Hindu temple in Bhubaneswar, Odisha, India

Aisanyesvara Siva Temple is a 13th-century Hindu temple dedicated to Shiva located in Bhubaneswar, the capital of Odisha, India. The temple is in the precinct of Municipal Corporation Hospital, Sriram Nagar, Old Town, Bhubaneswar. It is close to the western compound wall of Lingaraj Temple. This is a living temple and with a shrine facing east.

The enshrined deity is a Sivalingam within a circular yonipitha (basement). Rituals like Sivarathri, Jalabhiseka, Rudrabhiseka, Sankranthi are observed here. The festival deity of Lord Lingaraja is brought to this temple after the 6th day of Sivaratri.

==History==
Architectural features like Saptaratha (seven chariots) plan that bears close resemblance with Megheswar Temple suggests that Aisanyesvara Siva Temple was built in the 13th century AD. Other architectural features suggests that it was built by Gangas.

==Architecture==
The temple is constructed in the Kalinga architecture style using grey sandstone. Tala jangha and upara jangha are decorated with khakhara mundi and pidha mundi respectively. The pista has three mouldings, which is decorated with series of khakhara mundi. The anuratha paga(main portion) has series of khakhara mundis in succession, lotus cup in anuraha paga and 10 bhumi amlas in the kanika pagas. Two udyota lions are noticed in the gandi of rahapaga. At the base of the gandi in the frontal wall there is a miniature rekha angasikhara.

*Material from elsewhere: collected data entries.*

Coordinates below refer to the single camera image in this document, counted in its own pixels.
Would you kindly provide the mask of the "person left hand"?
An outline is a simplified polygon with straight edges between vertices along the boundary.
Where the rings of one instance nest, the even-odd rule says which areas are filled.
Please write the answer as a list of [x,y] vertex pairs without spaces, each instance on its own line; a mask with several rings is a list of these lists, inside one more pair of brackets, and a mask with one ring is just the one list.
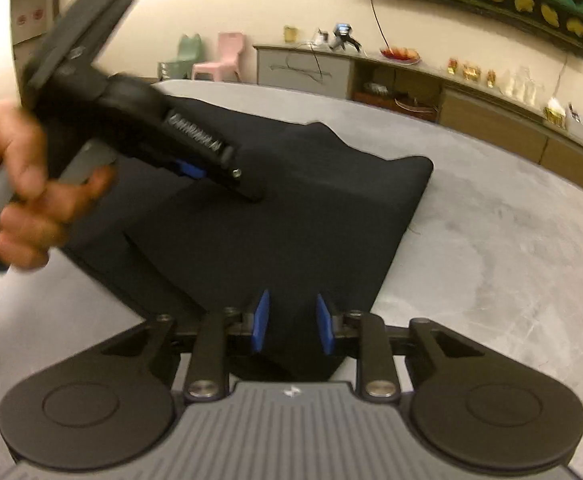
[[0,101],[0,165],[18,200],[0,213],[0,261],[19,270],[46,266],[49,251],[67,244],[72,226],[91,214],[116,184],[116,166],[94,169],[79,185],[47,177],[46,136],[14,102]]

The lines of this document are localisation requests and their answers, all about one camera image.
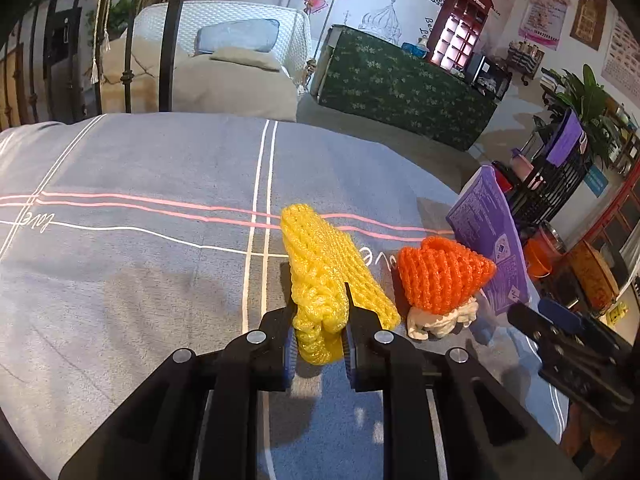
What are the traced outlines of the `purple hanging towel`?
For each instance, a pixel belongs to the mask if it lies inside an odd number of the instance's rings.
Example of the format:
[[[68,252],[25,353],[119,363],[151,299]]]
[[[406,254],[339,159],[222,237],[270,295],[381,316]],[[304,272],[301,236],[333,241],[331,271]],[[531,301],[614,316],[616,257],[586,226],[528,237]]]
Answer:
[[[553,130],[550,140],[544,146],[544,160],[560,168],[570,156],[576,144],[585,140],[582,124],[572,108],[568,108],[559,125]]]

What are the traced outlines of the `orange bucket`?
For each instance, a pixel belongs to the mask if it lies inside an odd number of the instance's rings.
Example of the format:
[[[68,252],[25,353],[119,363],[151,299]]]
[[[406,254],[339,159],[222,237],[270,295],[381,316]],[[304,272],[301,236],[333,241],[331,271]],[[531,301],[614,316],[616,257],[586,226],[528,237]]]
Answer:
[[[523,248],[527,274],[533,280],[550,275],[561,254],[540,234],[531,237]]]

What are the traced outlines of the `blue grey cushion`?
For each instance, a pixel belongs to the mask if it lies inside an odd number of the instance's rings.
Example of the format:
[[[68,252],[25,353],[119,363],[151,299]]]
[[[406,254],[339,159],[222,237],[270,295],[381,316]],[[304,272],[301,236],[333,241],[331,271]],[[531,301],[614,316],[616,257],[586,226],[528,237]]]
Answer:
[[[276,45],[280,22],[274,18],[250,18],[202,27],[195,36],[196,54],[211,54],[222,48],[241,48],[268,53]]]

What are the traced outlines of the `green potted plant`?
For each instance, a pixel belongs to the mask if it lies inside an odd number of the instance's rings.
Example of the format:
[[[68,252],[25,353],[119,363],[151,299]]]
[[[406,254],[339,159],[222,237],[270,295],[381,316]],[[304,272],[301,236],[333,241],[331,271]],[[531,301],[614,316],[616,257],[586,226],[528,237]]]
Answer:
[[[614,120],[606,114],[606,101],[610,96],[597,82],[591,66],[584,64],[580,76],[569,70],[560,74],[548,68],[543,68],[541,73],[556,84],[555,89],[549,92],[552,105],[573,110],[582,130],[587,133],[591,151],[605,167],[611,168],[612,156],[620,147],[620,132]]]

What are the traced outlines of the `black metal railing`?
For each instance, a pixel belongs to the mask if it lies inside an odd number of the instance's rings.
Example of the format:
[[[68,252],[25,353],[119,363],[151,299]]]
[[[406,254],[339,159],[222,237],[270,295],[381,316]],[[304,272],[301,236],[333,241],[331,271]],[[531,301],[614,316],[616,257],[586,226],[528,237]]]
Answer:
[[[536,151],[520,177],[514,168],[516,154],[509,165],[494,160],[500,190],[506,196],[511,216],[521,237],[530,237],[544,221],[551,221],[574,194],[593,164],[592,149],[587,135],[582,133],[562,162],[553,154],[561,148],[562,134],[549,136],[548,142]]]

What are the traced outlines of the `white mesh sofa chair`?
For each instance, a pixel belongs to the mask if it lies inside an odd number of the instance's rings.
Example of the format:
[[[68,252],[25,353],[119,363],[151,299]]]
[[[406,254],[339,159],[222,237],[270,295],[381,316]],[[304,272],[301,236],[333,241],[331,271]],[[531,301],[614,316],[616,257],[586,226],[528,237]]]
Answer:
[[[306,14],[285,6],[190,0],[181,8],[177,44],[192,55],[226,47],[269,53],[299,82],[311,54],[310,23]]]

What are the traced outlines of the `red phone booth cabinet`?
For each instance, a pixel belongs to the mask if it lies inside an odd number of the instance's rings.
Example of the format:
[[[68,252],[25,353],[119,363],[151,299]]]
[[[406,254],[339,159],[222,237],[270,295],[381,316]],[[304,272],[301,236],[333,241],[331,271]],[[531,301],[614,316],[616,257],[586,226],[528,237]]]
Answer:
[[[427,40],[428,60],[464,70],[493,6],[492,0],[445,0]]]

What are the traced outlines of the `white tissue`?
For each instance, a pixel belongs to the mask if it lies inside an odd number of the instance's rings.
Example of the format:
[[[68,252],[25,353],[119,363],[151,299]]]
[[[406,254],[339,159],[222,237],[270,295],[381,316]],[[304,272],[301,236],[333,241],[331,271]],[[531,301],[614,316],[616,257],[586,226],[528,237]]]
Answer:
[[[458,325],[469,327],[476,321],[477,310],[478,301],[474,297],[447,314],[434,314],[411,307],[406,319],[408,337],[417,341],[427,340],[431,336],[442,338]]]

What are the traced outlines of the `yellow foam fruit net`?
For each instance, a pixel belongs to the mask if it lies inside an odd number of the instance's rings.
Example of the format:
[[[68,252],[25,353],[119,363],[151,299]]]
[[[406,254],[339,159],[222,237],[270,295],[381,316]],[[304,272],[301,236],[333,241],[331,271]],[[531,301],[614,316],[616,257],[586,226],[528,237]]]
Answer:
[[[343,357],[342,330],[350,304],[374,312],[384,330],[400,323],[393,301],[347,233],[306,204],[283,208],[280,229],[297,306],[293,327],[298,352],[307,363],[323,366]]]

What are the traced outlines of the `grey striped tablecloth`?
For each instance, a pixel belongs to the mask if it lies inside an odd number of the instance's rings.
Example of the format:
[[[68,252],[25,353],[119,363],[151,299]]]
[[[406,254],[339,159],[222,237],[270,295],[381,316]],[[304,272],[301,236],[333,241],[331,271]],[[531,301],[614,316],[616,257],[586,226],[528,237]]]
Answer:
[[[445,226],[458,179],[386,146],[265,119],[110,115],[1,135],[1,419],[54,478],[175,348],[279,307],[280,210],[347,226],[384,287]]]

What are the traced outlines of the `purple snack bag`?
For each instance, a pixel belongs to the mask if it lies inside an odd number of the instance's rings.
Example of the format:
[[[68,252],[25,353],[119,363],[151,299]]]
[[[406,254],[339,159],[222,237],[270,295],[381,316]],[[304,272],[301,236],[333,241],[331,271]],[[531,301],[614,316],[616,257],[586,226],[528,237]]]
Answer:
[[[528,278],[522,244],[493,166],[481,166],[466,182],[446,215],[456,240],[497,266],[483,287],[495,314],[512,304],[529,303]]]

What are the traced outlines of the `orange foam fruit net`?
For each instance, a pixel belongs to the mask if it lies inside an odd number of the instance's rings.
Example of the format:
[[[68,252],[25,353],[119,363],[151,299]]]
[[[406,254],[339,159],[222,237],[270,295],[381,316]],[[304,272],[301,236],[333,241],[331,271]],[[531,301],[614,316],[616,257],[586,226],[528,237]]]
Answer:
[[[455,240],[429,236],[419,247],[401,248],[397,270],[410,307],[446,315],[487,285],[497,265]]]

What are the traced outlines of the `green patterned counter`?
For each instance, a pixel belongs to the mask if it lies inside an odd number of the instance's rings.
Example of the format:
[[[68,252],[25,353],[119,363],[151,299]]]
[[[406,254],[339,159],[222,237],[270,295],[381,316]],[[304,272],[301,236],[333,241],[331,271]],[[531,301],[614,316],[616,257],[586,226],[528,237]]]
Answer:
[[[467,151],[498,104],[460,78],[378,37],[330,28],[312,80],[319,105]]]

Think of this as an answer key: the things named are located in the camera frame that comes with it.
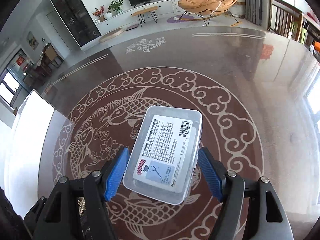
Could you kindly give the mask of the clear plastic cartoon box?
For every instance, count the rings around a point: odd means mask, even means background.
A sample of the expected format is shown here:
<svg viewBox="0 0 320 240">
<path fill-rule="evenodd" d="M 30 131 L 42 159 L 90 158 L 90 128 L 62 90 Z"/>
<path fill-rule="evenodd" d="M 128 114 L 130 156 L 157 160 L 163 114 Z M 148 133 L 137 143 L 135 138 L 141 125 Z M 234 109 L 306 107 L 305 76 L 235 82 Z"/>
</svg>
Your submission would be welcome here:
<svg viewBox="0 0 320 240">
<path fill-rule="evenodd" d="M 199 111 L 149 107 L 123 176 L 123 185 L 160 202 L 181 204 L 191 186 L 201 133 Z"/>
</svg>

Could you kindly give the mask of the beaded hair clip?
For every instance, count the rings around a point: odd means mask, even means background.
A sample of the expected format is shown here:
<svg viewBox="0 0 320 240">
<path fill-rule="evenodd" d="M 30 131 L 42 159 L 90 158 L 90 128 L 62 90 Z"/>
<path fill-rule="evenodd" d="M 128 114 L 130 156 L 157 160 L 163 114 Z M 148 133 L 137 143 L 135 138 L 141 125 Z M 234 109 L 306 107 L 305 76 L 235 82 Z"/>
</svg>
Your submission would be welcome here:
<svg viewBox="0 0 320 240">
<path fill-rule="evenodd" d="M 85 199 L 84 197 L 78 198 L 79 216 L 82 217 L 85 213 Z"/>
</svg>

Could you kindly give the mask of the white storage box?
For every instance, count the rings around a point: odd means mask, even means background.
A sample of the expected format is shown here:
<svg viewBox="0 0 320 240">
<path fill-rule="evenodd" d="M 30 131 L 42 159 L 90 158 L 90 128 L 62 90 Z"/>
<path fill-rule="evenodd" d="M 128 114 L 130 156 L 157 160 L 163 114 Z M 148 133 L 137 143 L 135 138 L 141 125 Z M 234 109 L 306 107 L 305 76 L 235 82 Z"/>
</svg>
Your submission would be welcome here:
<svg viewBox="0 0 320 240">
<path fill-rule="evenodd" d="M 24 217 L 38 201 L 40 160 L 55 108 L 32 90 L 17 114 L 1 105 L 1 188 Z"/>
</svg>

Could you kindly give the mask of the round floor cushion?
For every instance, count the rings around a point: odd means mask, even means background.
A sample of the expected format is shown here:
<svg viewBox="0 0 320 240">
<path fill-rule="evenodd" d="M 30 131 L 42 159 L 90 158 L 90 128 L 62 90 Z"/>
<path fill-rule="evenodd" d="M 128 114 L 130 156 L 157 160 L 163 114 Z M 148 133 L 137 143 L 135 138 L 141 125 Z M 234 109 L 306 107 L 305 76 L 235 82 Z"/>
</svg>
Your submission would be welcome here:
<svg viewBox="0 0 320 240">
<path fill-rule="evenodd" d="M 101 38 L 99 38 L 99 43 L 104 43 L 114 37 L 117 37 L 120 34 L 122 34 L 124 31 L 125 31 L 124 28 L 113 29 L 112 31 L 109 31 L 108 33 L 102 35 Z"/>
</svg>

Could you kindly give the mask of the red flower vase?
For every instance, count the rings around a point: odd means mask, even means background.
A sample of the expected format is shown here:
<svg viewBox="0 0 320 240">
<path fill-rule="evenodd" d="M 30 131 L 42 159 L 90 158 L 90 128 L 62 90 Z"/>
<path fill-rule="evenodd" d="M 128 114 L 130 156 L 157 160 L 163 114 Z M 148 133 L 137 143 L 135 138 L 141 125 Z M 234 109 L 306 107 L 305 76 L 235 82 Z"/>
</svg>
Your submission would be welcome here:
<svg viewBox="0 0 320 240">
<path fill-rule="evenodd" d="M 112 12 L 107 9 L 105 11 L 105 6 L 101 5 L 99 8 L 96 8 L 95 11 L 92 13 L 95 17 L 99 19 L 100 22 L 104 22 L 105 20 L 108 20 L 112 18 Z"/>
</svg>

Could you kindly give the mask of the wooden dining chair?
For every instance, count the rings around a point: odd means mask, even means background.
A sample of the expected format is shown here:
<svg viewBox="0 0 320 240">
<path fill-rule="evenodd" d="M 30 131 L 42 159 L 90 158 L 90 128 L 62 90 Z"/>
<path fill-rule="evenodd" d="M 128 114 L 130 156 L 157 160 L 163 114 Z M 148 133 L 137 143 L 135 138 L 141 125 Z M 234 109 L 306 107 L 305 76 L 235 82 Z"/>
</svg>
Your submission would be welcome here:
<svg viewBox="0 0 320 240">
<path fill-rule="evenodd" d="M 268 30 L 298 42 L 302 31 L 303 13 L 283 0 L 269 2 Z"/>
</svg>

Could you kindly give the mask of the green potted plant left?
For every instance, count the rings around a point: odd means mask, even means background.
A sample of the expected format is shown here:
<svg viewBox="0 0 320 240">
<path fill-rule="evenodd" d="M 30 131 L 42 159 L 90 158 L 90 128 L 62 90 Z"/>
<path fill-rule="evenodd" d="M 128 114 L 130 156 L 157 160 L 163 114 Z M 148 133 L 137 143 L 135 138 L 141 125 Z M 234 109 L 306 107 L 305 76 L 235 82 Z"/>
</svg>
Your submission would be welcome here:
<svg viewBox="0 0 320 240">
<path fill-rule="evenodd" d="M 115 12 L 116 14 L 122 12 L 122 6 L 124 4 L 124 0 L 114 0 L 111 1 L 108 6 L 108 12 Z"/>
</svg>

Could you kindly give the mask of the dark display cabinet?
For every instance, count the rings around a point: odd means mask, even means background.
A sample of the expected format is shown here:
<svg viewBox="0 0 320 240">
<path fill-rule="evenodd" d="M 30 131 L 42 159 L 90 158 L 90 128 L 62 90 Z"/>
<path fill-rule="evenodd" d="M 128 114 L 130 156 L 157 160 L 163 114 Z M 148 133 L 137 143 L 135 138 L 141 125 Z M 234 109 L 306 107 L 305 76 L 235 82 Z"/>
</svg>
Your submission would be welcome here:
<svg viewBox="0 0 320 240">
<path fill-rule="evenodd" d="M 81 0 L 50 0 L 79 46 L 101 35 Z"/>
</svg>

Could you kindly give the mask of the white tv cabinet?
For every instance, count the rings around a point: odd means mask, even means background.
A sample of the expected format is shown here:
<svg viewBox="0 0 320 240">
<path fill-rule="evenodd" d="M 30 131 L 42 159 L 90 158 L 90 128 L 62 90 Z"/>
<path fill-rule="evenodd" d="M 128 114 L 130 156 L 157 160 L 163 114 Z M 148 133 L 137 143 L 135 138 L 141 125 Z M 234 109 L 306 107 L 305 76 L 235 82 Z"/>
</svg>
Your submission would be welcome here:
<svg viewBox="0 0 320 240">
<path fill-rule="evenodd" d="M 101 35 L 134 23 L 146 24 L 147 21 L 158 22 L 160 18 L 181 15 L 184 10 L 178 6 L 179 0 L 161 0 L 124 10 L 112 18 L 98 23 Z"/>
</svg>

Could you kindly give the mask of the orange lounge chair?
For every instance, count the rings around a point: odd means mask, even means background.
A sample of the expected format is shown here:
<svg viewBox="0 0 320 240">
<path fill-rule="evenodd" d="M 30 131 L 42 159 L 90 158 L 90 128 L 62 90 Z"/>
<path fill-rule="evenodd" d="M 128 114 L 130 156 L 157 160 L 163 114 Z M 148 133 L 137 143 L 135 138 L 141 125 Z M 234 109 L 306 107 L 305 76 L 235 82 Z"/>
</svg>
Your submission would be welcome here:
<svg viewBox="0 0 320 240">
<path fill-rule="evenodd" d="M 235 20 L 231 27 L 241 23 L 231 13 L 230 9 L 238 0 L 179 0 L 177 5 L 184 10 L 184 13 L 178 18 L 182 21 L 188 21 L 186 14 L 195 14 L 199 18 L 194 20 L 203 20 L 205 26 L 208 26 L 210 19 L 222 14 L 229 14 Z"/>
</svg>

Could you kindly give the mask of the grey curtain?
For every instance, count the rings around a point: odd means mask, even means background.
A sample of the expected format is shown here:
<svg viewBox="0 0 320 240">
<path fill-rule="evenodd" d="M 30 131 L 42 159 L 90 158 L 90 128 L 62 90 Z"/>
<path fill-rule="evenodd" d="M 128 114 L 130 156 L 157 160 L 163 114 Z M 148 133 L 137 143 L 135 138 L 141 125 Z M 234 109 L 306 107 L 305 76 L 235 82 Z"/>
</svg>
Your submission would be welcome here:
<svg viewBox="0 0 320 240">
<path fill-rule="evenodd" d="M 267 29 L 269 0 L 245 0 L 245 19 Z"/>
</svg>

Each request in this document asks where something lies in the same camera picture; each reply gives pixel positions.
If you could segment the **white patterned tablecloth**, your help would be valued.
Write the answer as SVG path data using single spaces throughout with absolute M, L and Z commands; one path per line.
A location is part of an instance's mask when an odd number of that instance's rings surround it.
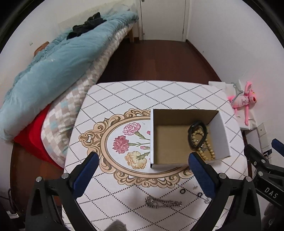
M 232 155 L 213 167 L 234 179 L 247 174 L 241 131 L 222 90 L 170 81 L 97 84 L 83 101 L 64 165 L 70 173 L 90 152 L 98 153 L 100 165 L 78 198 L 97 230 L 105 230 L 115 220 L 128 230 L 190 230 L 210 201 L 188 169 L 150 167 L 153 108 L 223 112 Z

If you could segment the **light blue quilt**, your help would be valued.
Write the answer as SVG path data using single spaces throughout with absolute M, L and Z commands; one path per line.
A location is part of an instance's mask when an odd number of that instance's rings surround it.
M 57 37 L 14 79 L 1 107 L 1 139 L 11 141 L 48 104 L 80 79 L 120 29 L 136 22 L 133 11 L 103 15 L 105 20 L 79 37 Z

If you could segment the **white cardboard box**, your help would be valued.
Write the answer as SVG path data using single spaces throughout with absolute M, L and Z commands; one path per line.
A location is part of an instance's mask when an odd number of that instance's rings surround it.
M 153 109 L 150 124 L 151 168 L 187 166 L 192 152 L 207 163 L 232 155 L 225 114 L 221 111 Z

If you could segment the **pink panther plush toy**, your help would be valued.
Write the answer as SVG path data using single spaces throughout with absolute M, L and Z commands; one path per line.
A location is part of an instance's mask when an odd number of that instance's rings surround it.
M 249 109 L 250 106 L 257 102 L 256 94 L 252 89 L 252 82 L 247 81 L 244 90 L 238 89 L 238 87 L 233 84 L 234 88 L 238 90 L 236 95 L 228 96 L 228 100 L 234 109 L 234 114 L 237 115 L 237 112 L 240 109 L 244 109 L 244 123 L 246 126 L 249 125 Z

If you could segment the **checkered mattress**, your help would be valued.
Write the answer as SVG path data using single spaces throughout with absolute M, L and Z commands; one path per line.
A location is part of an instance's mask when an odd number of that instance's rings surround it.
M 41 141 L 48 157 L 64 167 L 70 136 L 89 89 L 103 74 L 109 59 L 134 24 L 115 32 L 105 50 L 91 63 L 83 76 L 51 103 L 41 127 Z

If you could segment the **red bed sheet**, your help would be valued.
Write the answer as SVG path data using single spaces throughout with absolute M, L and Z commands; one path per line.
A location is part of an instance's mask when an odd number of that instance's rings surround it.
M 46 118 L 51 104 L 47 105 L 35 119 L 25 127 L 15 138 L 14 142 L 20 144 L 29 154 L 45 161 L 58 169 L 63 170 L 54 160 L 48 155 L 41 140 L 41 128 Z

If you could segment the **black clothing on bed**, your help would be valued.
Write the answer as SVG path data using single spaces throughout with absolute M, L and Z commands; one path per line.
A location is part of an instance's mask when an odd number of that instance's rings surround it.
M 79 37 L 82 34 L 93 30 L 104 22 L 106 22 L 106 19 L 103 19 L 100 12 L 97 12 L 93 16 L 89 17 L 83 24 L 73 26 L 72 31 L 68 34 L 66 39 L 69 40 L 75 37 Z

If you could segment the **white wall power strip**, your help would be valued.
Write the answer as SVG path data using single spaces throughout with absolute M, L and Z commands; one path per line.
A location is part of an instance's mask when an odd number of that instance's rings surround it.
M 265 158 L 270 160 L 271 154 L 272 154 L 272 147 L 271 147 L 271 143 L 269 142 L 269 139 L 267 137 L 267 132 L 266 132 L 264 123 L 261 123 L 257 127 L 257 132 L 258 132 L 258 138 L 259 138 L 259 142 L 260 142 L 261 152 L 262 152 L 262 154 L 264 155 Z

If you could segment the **white door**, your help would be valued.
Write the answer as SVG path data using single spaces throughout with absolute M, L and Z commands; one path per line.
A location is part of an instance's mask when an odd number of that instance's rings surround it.
M 135 1 L 140 40 L 185 42 L 190 1 Z

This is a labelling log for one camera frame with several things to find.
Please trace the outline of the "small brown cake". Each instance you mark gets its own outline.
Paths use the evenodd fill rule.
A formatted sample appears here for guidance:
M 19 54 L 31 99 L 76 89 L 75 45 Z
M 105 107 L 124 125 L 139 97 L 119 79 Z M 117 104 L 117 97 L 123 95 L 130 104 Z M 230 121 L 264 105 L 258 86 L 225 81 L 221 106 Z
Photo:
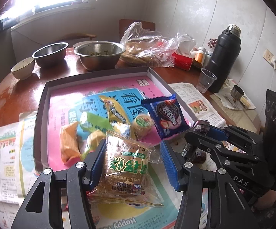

The doorjambs are decorated with three vertical bands of puspa sakha, patra sakha and lata sakha from exterior to interior. At the base of the doorjambs there are khakhara mundis on either sides. The deity of Lalatabimba Gajalaxmi is seated in lalitasana. In the architrave right above the jamb there is a navagraha panel, each graha within a niche. Surya (Sun god) holds lotus in his hands. Ketu (serpent god) is in serpent tail and holds bow in his left and a shield in the right hand. The temple is maintained by Bhubaneswar Municipal Corporation. Aisanyesvara Siva Temple is in good state of preservation.